Est-il imaginable qu’après la mort de Marx ou de Durruti [figure de l’anarchisme espagnol avant et après la guerre d’Espagne, 1896-novembre 1936] ou de l’assassinat de Rosa Luxemburg [15 janvier 1919] ou du Che [9 octobre 1967], leurs ennemis politiques glosent sur leur stature intellectuelle, politique et morale ? Evidemment non. Lors de ces événements les patrons, les militaires, les politicards et les oligarques n’ont pas versé des larmes sur leurs tombes mais leur ont au contraire craché dessus et les ont dénigrés. L’antagonisme de la lutte de classes n’a jamais laissé de place – ni par le passé ni actuellement – pour la compassion ou pour les débordements lyriques de la bourgeoisie.

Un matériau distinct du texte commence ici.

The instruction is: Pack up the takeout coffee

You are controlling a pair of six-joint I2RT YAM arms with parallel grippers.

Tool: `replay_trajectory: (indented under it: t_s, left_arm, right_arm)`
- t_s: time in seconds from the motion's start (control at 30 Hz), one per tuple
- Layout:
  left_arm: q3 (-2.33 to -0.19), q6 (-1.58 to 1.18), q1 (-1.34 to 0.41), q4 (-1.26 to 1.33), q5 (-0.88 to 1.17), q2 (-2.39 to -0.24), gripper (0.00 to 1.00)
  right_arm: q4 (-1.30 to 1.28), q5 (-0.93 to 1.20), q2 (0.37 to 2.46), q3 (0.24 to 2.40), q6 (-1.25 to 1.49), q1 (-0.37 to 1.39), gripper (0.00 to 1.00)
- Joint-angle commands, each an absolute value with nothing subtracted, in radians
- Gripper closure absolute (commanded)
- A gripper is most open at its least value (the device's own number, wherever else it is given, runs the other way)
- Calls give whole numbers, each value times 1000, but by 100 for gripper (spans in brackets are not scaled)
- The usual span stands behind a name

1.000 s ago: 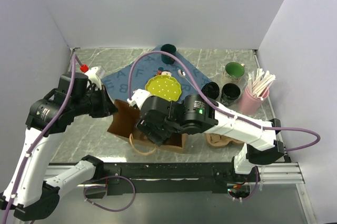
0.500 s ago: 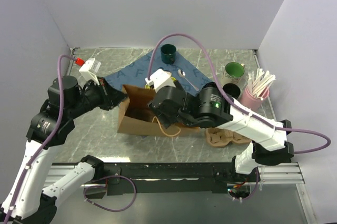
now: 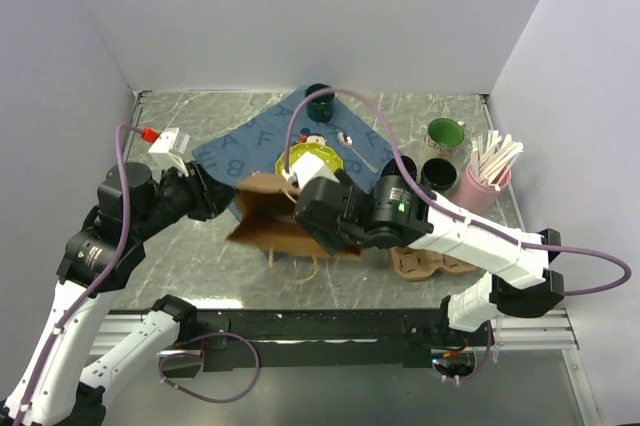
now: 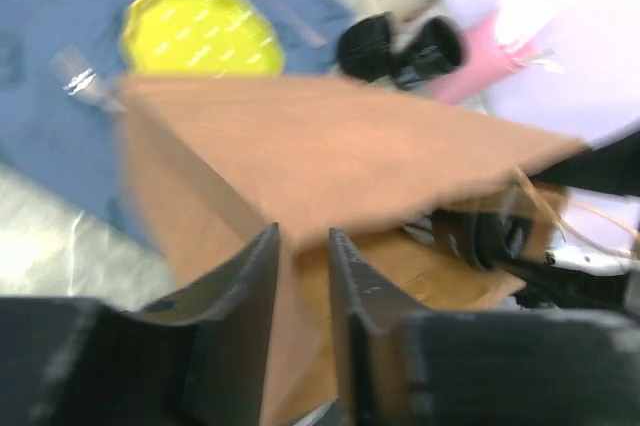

Mais voilà que dans ce Royaume d’Espagne presque tous les secteurs à l’exception de ceux qui sont ouvertement et publiquement pro-franquistes participent à un concert de louanges à l’égard du communiste Santiago Carrillo après son décès. Les éloges qui inondent les ondes, Internet et les journaux ont été émis par des personnages aussi qualifiés que le monarque – qui dit être son ami –, les présidents des Cortes et du gouvernement (tous les deux appartenant au parti – le Parti populaire de Rajoy – qui est en train de lancer la plus importante offensive contre la classe ouvrière espagnole depuis 1977). Les chefs de file de la stérile opposition loyale à sa majesté (socialistes, partisans du parti Union Progreso y democracia – UPyD, créé en 2007 – et du Parti nationaliste basque) ne sont pas en reste et même la Gauche républicaine de Catalogne et les indépendantistes basques s’y sont mis.
Seraient-ils donc tous d’accord pour mettre en valeur un disciple « déclaré » de Marx et de Lénine ? Je crains que non. Les louanges ne s’adressent pas tant à un perturbateur de l’ordre social (qui a d’ailleurs depuis de très longues années cessé de l’être), ni au combattant pour les libertés dans un Parti communiste espagnol (PCE) qui a joué un rôle dans la lutte anti-franquiste, mais plutôt à celui qui a dirigé les manœuvres destinées à désactiver le mouvement ouvrier face à ses ennemis, a l’artisan des consensus qui ont édifié le régime démocratique restreint qui a surgi de la Transition.
Il est indéniable que Santiago Carrillo a occupé un rôle et un espace importants dans le mouvement ouvrier et dans l’histoire politique espagnols. Mais il est utile d’élucider le résultat, d’évaluer les actions qui ont rempli une longue et intense vie militante de quelqu’un qui, comme Carrillo, a eu une grande influence dans la gauche espagnole et a eu entre les mains tant de possibilités d’aider à l’avancée du mouvement ouvrier mais qui, dans la pratique, a eu tant de responsabilités politiques dans la défaite de celui-ci après la mort du dictateur [novembre 1975].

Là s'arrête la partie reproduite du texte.